Individual cells were picked and deposited in separated single wells in scWGA kit dedicated 96-well PCR plates, pre-filled with each kit’s deposition buffer. All SCs were picked from the same clone and at the same day (besides GPHI-SC, which was picked a few days later). 1 µl of 100 pg/µl Hela genomic DNA (NEB) or water were added as controls to each reaction plate. Plates were directly processed with their appropriate scWGA protocol, avoiding any cell transfer during the process.

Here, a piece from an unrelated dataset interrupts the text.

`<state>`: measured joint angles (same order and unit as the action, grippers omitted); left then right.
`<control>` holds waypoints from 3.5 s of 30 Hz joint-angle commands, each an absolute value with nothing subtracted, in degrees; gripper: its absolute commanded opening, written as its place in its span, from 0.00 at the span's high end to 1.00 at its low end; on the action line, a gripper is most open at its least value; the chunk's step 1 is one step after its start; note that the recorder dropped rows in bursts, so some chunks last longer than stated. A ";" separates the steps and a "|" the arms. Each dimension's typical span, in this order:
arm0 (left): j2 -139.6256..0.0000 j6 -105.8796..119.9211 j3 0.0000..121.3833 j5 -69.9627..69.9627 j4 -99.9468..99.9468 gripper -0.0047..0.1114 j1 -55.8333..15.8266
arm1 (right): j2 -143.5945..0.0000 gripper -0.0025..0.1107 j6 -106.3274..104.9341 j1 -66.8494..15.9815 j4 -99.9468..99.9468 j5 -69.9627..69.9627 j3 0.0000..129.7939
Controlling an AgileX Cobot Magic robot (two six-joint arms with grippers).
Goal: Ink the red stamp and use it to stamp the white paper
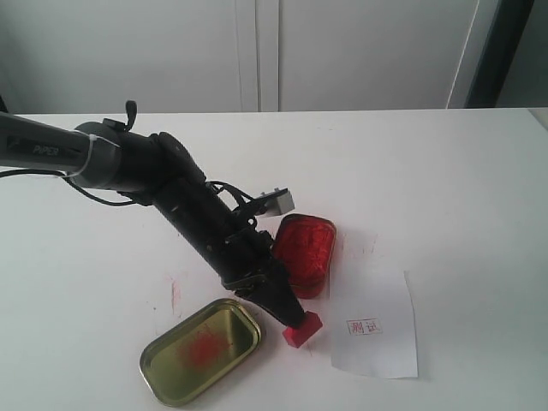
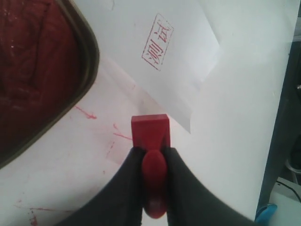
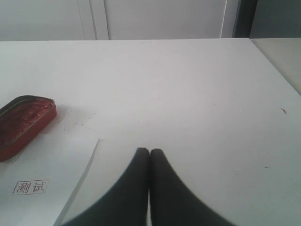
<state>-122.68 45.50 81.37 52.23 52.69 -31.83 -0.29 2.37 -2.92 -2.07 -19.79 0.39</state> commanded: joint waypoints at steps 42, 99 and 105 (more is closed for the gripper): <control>-120.06 44.57 81.29 51.91 49.16 0.72 -27.53 | 0.00 0.98 2.34 -2.92 -1.67 -19.68 0.00; -107.82 4.70 81.43 41.67 11.85 0.96 -33.88 | 0.00 0.98 3.44 -2.92 -1.67 -19.68 0.00; -107.82 4.70 81.43 41.78 12.43 0.96 -33.32 | 0.00 0.98 3.44 -2.92 -1.67 -19.68 0.00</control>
<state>-108.53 5.22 81.37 40.94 12.04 -33.63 -0.29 3.30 -2.92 -2.07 -19.79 0.39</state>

scWGA reactions were performed as recommended by the manufactures manuals (Table 1) with the following modifications, which were recommended by the manufactures to fit a > 2 µl deposition volume (cell picker requirement): (1) Ampli1—the deposition volume was modified to 5 µl PBS and Ampli1 Version 1 protocol was performed. (2) TruePrime—deposition volume was modified to 5 µl PBS, lysis was performed at 65 °C, and amplification mix contained 19.3 µl water, followed by a 3-h incubation. (3) GPHI-SC—the deposition volume was modified to 4 µl water. 1 µl lysis buffer (DTT 250 mM, KOH 1 M, Tween20 0.05%) was added to the reaction. Following lysis, 2.5 µl of Neutralization buffer were added. Amplification mix (composed of: 1.5 µl Enzyme Mix, 3 µl water and 16.5 µl Reaction Buffer) was added to each reaction, followed by 2 h of amplification at 30 °C and 65 °C inactivation for 10 min.

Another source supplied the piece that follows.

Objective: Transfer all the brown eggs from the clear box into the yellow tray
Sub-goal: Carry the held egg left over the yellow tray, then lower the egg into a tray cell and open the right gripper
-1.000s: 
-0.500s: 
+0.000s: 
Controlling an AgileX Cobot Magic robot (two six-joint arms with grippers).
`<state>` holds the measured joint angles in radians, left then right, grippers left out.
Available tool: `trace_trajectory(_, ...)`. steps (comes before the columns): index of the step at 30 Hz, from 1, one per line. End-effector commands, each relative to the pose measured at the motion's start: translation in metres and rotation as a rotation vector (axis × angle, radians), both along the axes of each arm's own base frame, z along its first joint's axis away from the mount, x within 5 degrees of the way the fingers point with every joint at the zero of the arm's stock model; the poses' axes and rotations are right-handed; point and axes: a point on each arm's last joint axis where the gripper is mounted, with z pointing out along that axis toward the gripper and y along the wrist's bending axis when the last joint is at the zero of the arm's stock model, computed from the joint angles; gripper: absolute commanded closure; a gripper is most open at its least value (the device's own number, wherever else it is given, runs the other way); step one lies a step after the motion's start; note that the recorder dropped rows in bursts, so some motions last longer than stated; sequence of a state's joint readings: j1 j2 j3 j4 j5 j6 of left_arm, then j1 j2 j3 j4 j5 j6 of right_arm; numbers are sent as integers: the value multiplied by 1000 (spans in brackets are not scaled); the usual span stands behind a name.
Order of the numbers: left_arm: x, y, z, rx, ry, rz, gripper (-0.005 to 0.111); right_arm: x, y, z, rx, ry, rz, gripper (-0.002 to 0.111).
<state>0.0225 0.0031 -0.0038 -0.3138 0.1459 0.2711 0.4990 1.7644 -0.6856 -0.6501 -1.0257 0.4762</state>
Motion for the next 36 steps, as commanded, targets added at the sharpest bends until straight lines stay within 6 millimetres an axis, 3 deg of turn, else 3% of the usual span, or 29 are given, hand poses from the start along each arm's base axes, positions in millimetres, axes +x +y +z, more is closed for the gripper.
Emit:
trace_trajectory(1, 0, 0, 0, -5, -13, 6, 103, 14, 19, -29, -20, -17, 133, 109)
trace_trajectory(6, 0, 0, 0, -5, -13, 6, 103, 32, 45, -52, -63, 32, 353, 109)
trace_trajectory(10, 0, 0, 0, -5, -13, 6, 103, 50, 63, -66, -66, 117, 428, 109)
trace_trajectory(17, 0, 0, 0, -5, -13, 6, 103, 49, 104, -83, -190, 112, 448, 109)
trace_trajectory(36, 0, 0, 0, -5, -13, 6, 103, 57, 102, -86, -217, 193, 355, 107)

H1 cell bulk extraction (DNeasy Blood & Tissue Kit, Qiagen) served as a positive control to the targeted sequencing process.

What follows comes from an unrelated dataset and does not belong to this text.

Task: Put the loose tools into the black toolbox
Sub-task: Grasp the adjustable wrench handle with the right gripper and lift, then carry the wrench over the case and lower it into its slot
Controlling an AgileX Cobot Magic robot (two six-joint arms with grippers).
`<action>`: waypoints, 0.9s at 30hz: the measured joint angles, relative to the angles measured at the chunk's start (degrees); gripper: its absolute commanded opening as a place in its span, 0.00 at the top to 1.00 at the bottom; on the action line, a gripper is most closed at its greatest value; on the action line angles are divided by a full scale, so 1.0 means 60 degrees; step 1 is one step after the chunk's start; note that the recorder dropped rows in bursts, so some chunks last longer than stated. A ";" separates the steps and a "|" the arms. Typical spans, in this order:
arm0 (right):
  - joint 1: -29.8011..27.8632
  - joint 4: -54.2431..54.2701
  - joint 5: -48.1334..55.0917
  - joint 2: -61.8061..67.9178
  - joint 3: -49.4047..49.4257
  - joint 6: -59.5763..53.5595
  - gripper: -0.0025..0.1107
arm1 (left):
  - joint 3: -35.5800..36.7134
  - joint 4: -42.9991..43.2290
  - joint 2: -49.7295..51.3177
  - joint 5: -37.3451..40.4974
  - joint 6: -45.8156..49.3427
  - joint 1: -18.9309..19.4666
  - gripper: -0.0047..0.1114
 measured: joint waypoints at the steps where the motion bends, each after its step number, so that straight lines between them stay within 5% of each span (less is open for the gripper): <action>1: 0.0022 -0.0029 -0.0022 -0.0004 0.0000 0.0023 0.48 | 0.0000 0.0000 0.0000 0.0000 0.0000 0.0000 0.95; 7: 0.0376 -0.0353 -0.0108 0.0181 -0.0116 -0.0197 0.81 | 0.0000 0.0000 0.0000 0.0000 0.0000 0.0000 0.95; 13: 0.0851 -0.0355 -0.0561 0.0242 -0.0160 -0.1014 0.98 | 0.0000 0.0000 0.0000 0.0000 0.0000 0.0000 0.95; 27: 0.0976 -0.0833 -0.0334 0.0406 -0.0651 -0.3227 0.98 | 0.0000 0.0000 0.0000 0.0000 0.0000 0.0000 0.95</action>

Processing DNA samples in the cell lineage analysis platform

We have utilized our lab developed cell lineage analysis platform as previously elaborated in3 to generate targeted enrichment NGS data from every cell sample. In short, scWGA samples, their controls and an H1 cell bulk sample (in duplicate) were randomized and placed in an AccessArray (AA) chip (Fluidigm) for targeted enrichment using 3401 primer pairs, divided to 48 multiplex reactions (See Supplementary Dataset 1 for description of primers and multiplex groups, and Supplementary Dataset 2 for description of all STR loci in the panel). Positive and negative controls (HeLa Genomic DNA 100 ng/µl and water, respectively) were added as additional controls in each of the 5 AA chips. AA PCR protocol was as in3. Barcoding PCR was modified from the original protocol to the NEBNext Ultra II Q5 Master Mix (M0544, NEB) protocol, using 0.5 µM primers and 0.5X SYBR green I (Lonza). Samples were purified and sequenced (Miseq, Illumina) after pooling in in an equal volume per sample (Echo550, Labcyte). Based on total reads per sample analysis, pooling using normalized volume was performed. Samples that did not yield enough reads were included in the pooling process such that: > 60% mapped reads were pooled at a fix volume of 6.5 µl, samples with < 60% and negative controls were pooled at the average volume of all normalized samples (667.5 nl). Sequencing was at ~ 100× per-amplicon depth (NextSeq, Illumina).

Computational analysis

The STR-aware mapping of next generation sequencing was done using the pipeline described in Biezuner et al.3. STR mutation calling from repeat-number histograms was performed using the STR genotyping tool by Raz et al.14. The error rate analysis is based on AC type STR from X chromosome, with > 30 reads.

Data access

Sequencing data generated in this study have been submitted to ArrayExpress (www.ebi.ac.uk/arrayexpress) under accession number E-MTAB-5968.